Kegunaan Utama Aztrin 500 mg
Dokter biasanya meresepkan Aztrin untuk menangani berbagai jenis infeksi, di antaranya:
- Infeksi Saluran Pernapasan: Seperti bronkitis, pneumonia, sinusitis, dan faringitis/tonsilitis (radang tenggorokan).
- Infeksi Kulit: Infeksi struktur kulit yang tidak terkomplikasi.
- Penyakit Menular Seksual (PMS): Seperti uretritis atau servisitis yang disebabkan oleh bakteri Chlamydia trachomatis.
- Infeksi Telinga: Terutama otitis media akut pada anak-anak (dengan penyesuaian dosis).
Dosis dan Aturan Pakai
Dosis Aztrin sangat bergantung pada jenis infeksi dan kondisi kesehatan pasien.
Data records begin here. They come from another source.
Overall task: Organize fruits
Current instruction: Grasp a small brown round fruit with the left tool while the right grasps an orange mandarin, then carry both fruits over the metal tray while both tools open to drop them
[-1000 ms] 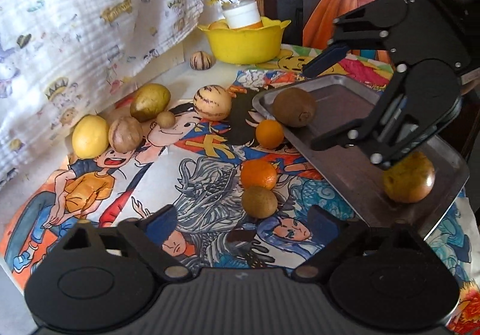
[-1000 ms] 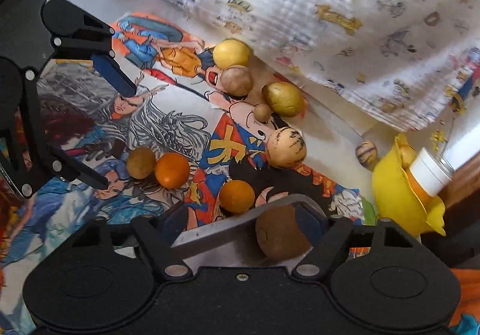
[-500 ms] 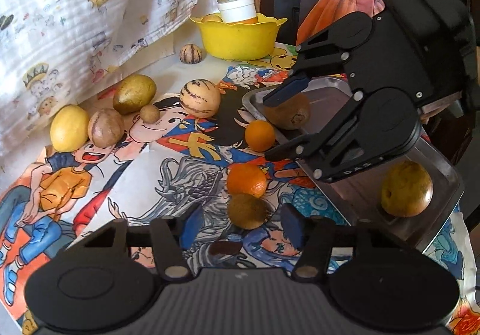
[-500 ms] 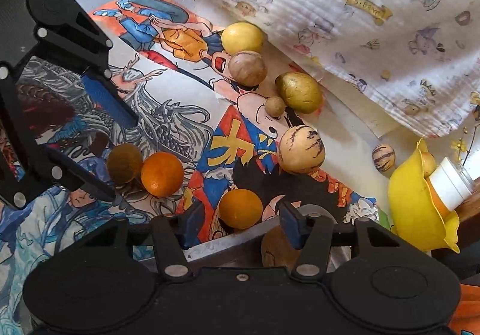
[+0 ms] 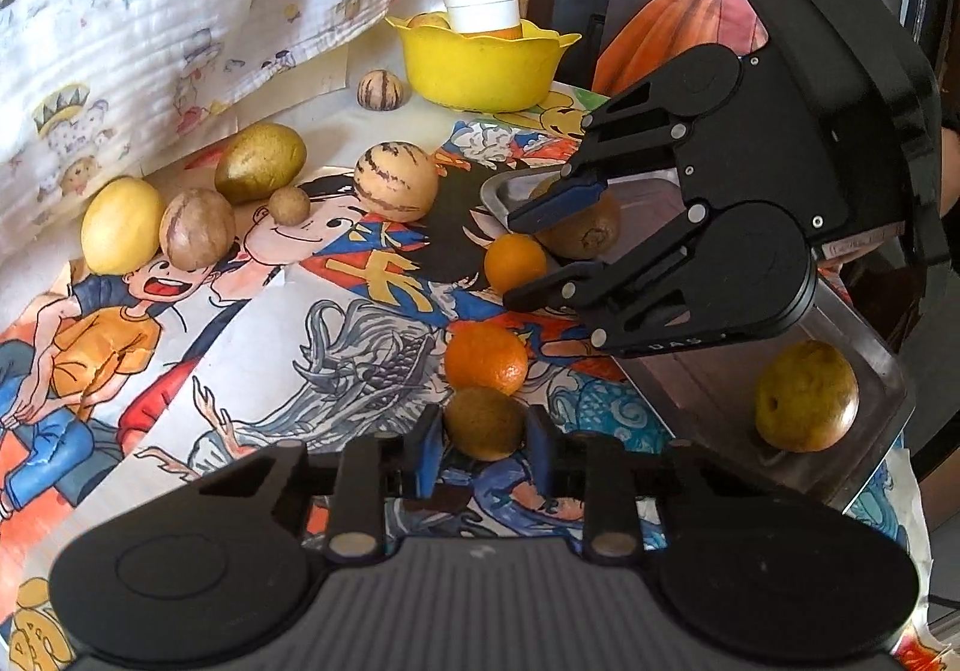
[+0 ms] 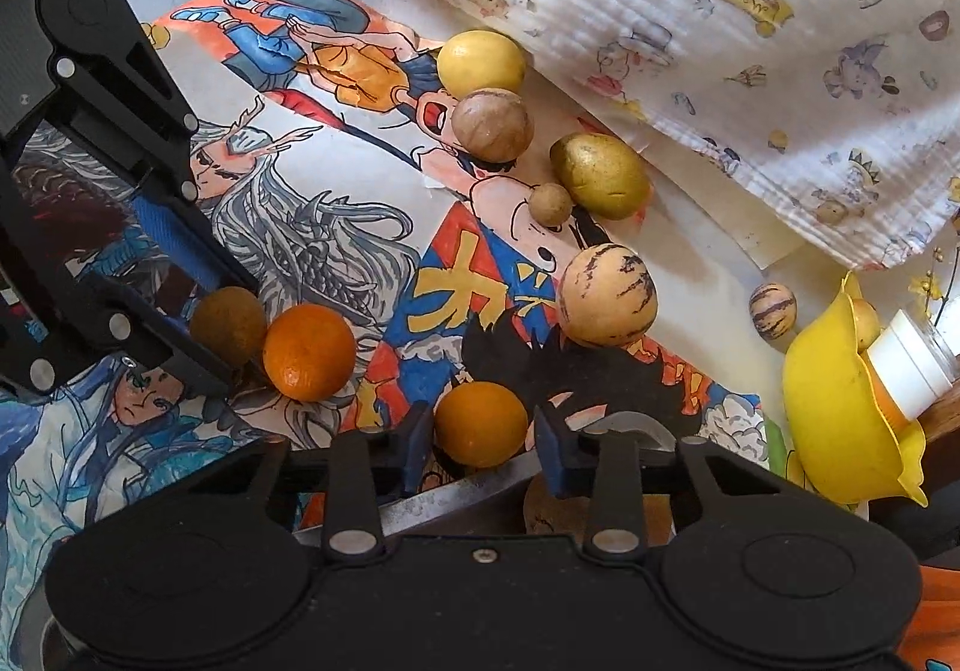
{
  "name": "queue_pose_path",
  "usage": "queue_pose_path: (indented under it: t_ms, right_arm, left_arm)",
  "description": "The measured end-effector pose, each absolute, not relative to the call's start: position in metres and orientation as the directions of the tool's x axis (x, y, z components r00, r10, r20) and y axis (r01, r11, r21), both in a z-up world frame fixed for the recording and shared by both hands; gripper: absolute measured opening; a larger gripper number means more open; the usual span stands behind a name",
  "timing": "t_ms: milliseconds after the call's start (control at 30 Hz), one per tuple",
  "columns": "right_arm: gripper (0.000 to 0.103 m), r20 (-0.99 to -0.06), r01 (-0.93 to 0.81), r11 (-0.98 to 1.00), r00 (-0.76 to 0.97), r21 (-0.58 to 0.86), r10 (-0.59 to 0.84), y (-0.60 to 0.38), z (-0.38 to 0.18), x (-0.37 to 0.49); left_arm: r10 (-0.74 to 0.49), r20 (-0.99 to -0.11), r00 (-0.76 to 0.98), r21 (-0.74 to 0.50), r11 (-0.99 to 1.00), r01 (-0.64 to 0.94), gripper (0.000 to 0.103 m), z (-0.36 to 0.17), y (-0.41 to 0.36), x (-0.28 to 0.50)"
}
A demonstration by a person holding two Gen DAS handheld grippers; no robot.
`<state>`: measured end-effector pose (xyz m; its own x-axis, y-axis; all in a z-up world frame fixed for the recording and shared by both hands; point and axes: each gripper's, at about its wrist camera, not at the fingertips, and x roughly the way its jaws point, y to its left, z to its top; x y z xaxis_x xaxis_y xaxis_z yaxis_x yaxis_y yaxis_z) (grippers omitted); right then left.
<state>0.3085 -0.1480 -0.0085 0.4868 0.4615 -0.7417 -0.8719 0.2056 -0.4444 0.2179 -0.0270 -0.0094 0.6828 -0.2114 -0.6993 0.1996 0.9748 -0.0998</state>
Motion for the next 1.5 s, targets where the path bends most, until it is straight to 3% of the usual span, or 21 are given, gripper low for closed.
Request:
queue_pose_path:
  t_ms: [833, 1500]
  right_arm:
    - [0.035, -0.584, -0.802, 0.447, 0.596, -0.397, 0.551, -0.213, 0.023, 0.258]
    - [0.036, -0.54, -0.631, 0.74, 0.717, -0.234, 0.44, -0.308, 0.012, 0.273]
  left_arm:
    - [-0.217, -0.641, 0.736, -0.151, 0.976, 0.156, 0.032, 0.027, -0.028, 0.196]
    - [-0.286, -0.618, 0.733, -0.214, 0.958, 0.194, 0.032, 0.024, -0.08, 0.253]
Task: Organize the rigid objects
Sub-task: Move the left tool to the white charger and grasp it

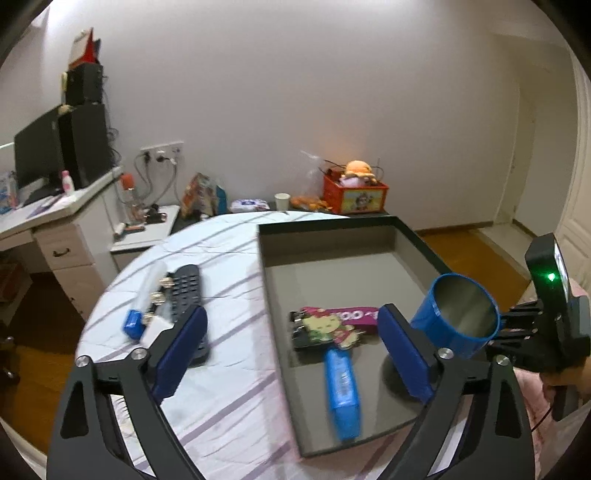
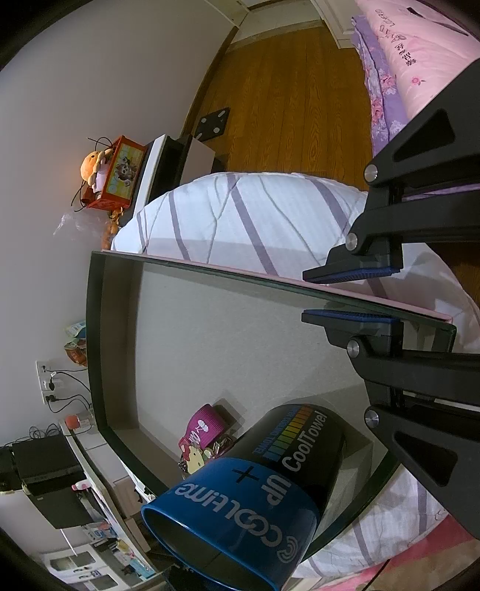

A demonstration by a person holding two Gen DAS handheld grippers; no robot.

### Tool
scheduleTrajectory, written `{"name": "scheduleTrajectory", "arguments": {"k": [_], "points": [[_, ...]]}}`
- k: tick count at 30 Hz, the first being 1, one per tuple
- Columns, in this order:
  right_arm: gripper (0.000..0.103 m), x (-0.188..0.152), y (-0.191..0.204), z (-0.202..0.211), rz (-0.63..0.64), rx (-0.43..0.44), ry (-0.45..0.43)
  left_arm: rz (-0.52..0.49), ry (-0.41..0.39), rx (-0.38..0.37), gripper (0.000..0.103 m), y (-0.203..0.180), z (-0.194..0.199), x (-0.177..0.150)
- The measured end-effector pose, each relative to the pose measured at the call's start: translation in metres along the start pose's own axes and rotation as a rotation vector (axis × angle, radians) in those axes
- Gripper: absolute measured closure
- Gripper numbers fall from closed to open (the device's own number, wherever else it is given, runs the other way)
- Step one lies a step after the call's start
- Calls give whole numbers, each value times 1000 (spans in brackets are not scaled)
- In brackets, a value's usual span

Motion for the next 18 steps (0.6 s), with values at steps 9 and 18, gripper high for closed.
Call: {"name": "scheduleTrajectory", "arguments": {"k": [9,18], "points": [[87,2,-4,-1,15,-17,7,51,48,130,3,67,4,-31],[87,4,-1,1,21,-26,12,96,157,191,3,109,-19,-63]]}}
Point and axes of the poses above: each gripper's, at about its wrist camera, not at the fingertips, and z roughly against the way its jaws point, y to its left, x to its top, the point moved 5 cm from there along -z, roughly the way its jaws point, and after that the axes turned 10 degrees about x, right-handed, at the moved point
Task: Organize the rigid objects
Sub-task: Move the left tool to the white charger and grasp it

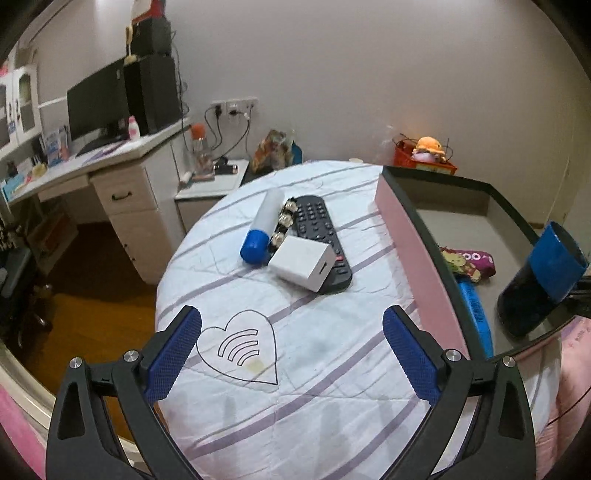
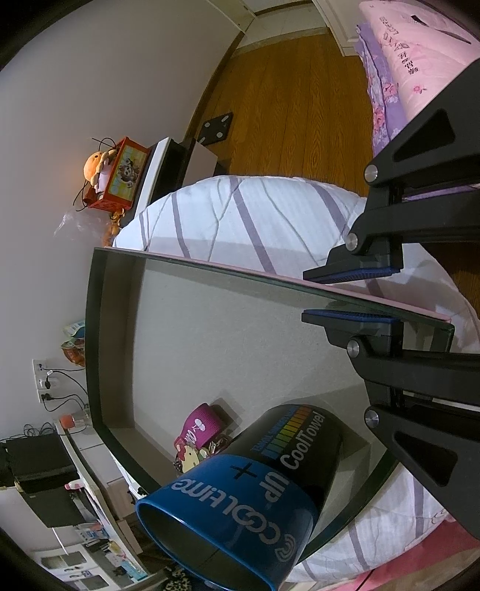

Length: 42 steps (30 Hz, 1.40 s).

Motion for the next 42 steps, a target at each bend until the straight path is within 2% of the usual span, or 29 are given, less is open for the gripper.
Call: {"name": "scheduleTrajectory", "arguments": {"k": [9,16,20,25,30,33,42], "points": [[87,0,0,0,2,-1,0,73,48,-12,3,-13,-36,15],[87,1,1,0,11,-4,5,139,101,25,3,-20,-71,26],[87,2,4,0,19,-8,6,143,134,46,3,-19,-88,25],[87,3,4,0,17,-9,4,152,160,-8,17,-21,-97,23],[87,2,4,0,14,-8,3,143,155,-22,38,-22,-97,23],[87,2,4,0,14,-7,3,149,159,-65,38,-19,-94,21],[87,1,4,0,13,-8,5,58,168,-91,38,-15,-60,-8]]}}
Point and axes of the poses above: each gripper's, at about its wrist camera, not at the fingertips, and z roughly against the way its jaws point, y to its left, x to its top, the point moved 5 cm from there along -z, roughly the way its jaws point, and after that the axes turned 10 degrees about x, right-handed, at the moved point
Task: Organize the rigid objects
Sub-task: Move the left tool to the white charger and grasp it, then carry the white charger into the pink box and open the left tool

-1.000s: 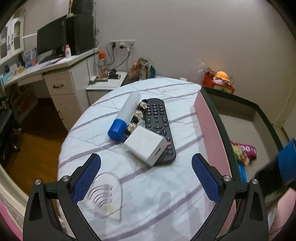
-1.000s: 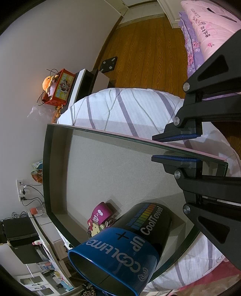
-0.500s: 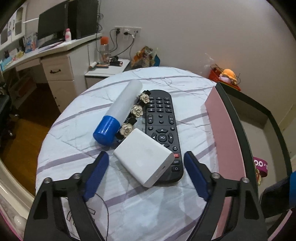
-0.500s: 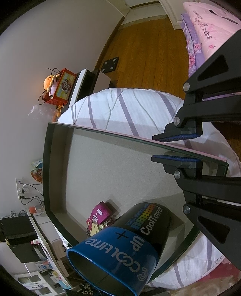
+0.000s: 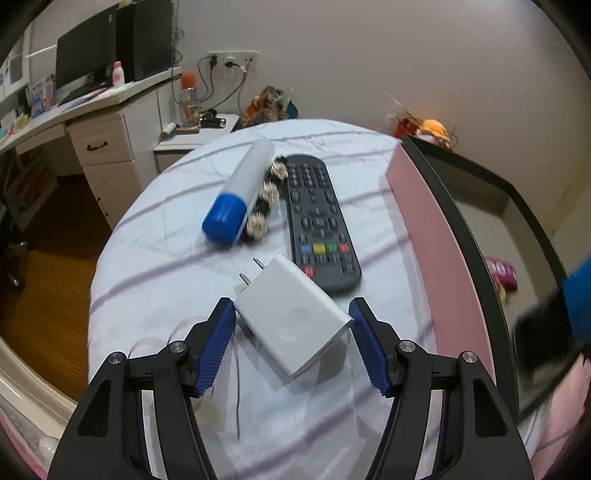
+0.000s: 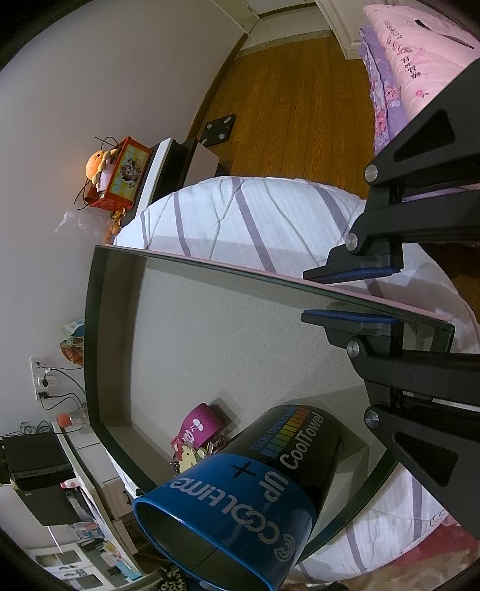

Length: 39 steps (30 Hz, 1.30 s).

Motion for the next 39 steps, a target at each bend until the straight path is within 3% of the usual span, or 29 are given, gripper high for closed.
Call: {"name": "scheduleTrajectory", "arguments": {"k": [6,10,12,17,19,21,27,32,39], "points": [[87,-2,-1,-1,-5,0,4,-75,22,-55,37,0,24,-26],[87,-1,-2,-1,-10,2,6,-10,35,-66,29,3,22,-27],[87,-2,-3,-1,-13,5,8,10,36,-73,20,0,20,-25],[87,0,-3,-2,-22,10,10,59,41,-34,17,-4,13,-24],[87,0,-3,-3,-25,12,11,86,39,-19,21,-5,13,-23],[87,0,-3,-3,-25,12,11,98,39,-24,41,-7,13,-23],[87,0,-3,-3,-25,12,10,60,9,-49,55,-9,17,-24],[87,0,-2,-3,-25,11,11,10,-24,-80,59,-8,24,-22],[87,0,-3,-3,-25,12,11,-25,16,-75,59,-12,13,-25]]}}
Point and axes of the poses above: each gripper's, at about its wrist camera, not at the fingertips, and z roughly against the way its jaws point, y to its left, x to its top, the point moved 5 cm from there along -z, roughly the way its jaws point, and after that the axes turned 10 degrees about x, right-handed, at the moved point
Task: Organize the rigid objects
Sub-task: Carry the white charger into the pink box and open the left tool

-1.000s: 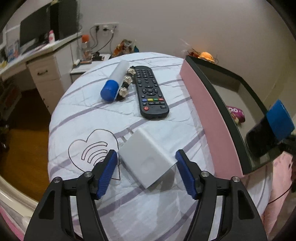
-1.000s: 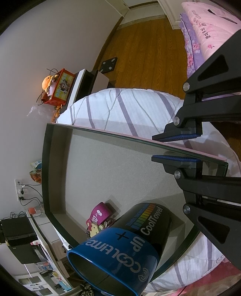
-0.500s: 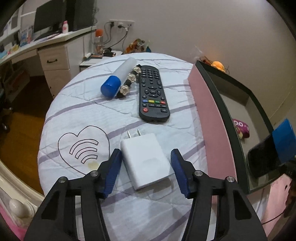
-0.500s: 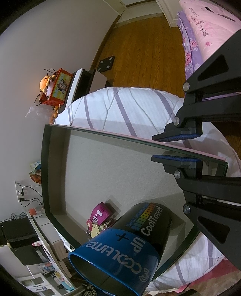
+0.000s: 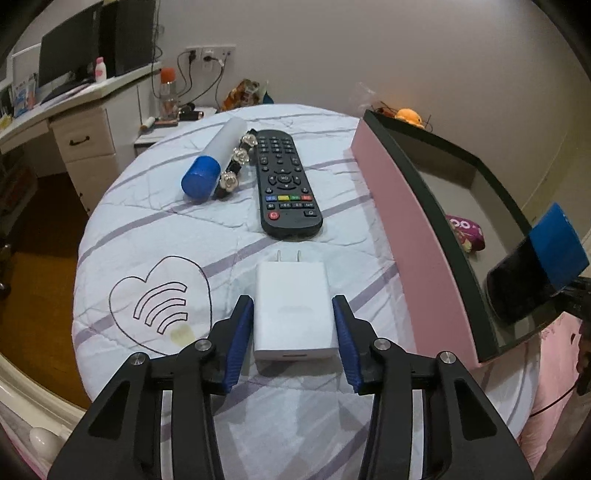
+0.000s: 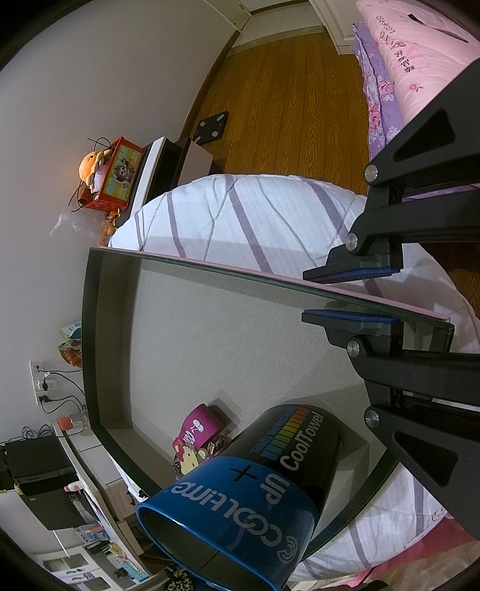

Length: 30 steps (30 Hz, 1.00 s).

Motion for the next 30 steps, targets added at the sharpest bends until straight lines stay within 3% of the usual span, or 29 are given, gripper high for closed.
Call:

Berikut adalah panduan umum untuk dewasa:
| Jenis Infeksi | Dosis Umum | Durasi |
| Infeksi Umum (Pernapasan/Kulit) | 500 mg sekali sehari | 3 hari |
| Infeksi Chlamydia (PMS) | 1000 mg (2 tablet) dosis tunggal | 1 hari |
| Sinusitis Akut | 500 mg sekali sehari | 3 hari |
Penting: Jangan pernah mengubah dosis atau menghentikan konsumsi antibiotik lebih awal meskipun gejala sudah membaik. Menghentikan obat terlalu cepat dapat menyebabkan bakteri kembali tumbuh dan memicu resistensi antibiotik.
Efek Samping yang Mungkin Terjadi
Sama seperti obat lainnya, Aztrin dapat menimbulkan efek samping pada beberapa orang. Efek samping yang paling umum meliputi:
- Gangguan Pencernaan: Mual, muntah, diare, atau sakit perut.
- Sakit Kepala: Pusing ringan setelah mengonsumsi obat.
- Perubahan Rasa: Kadang muncul rasa tidak enak di lidah.
Segera hubungi bantuan medis jika Anda mengalami reaksi alergi parah seperti ruam kulit, gatal-gatal, pembengkakan pada wajah/tenggorokan, atau sesak napas.
Hal yang Perlu Diperhatikan (Peringatan)
Sebelum mengonsumsi Aztrin, pastikan Anda memperhatikan hal-hal berikut:
- Riwayat Alergi: Beritahu dokter jika Anda alergi terhadap Azithromycin, Erythromycin, atau antibiotik makrolida lainnya.
- Masalah Liver dan Ginjal: Gunakan dengan hati-hati jika Anda memiliki riwayat gangguan fungsi hati atau ginjal yang berat.
- Gangguan Jantung: Azithromycin dapat memengaruhi irama jantung (perpanjangan interval QT), terutama pada pasien dengan kondisi jantung tertentu.
- Interaksi Obat: Hindari penggunaan bersamaan dengan antasida yang mengandung aluminium atau magnesium secara bersamaan (beri jeda minimal 2 jam).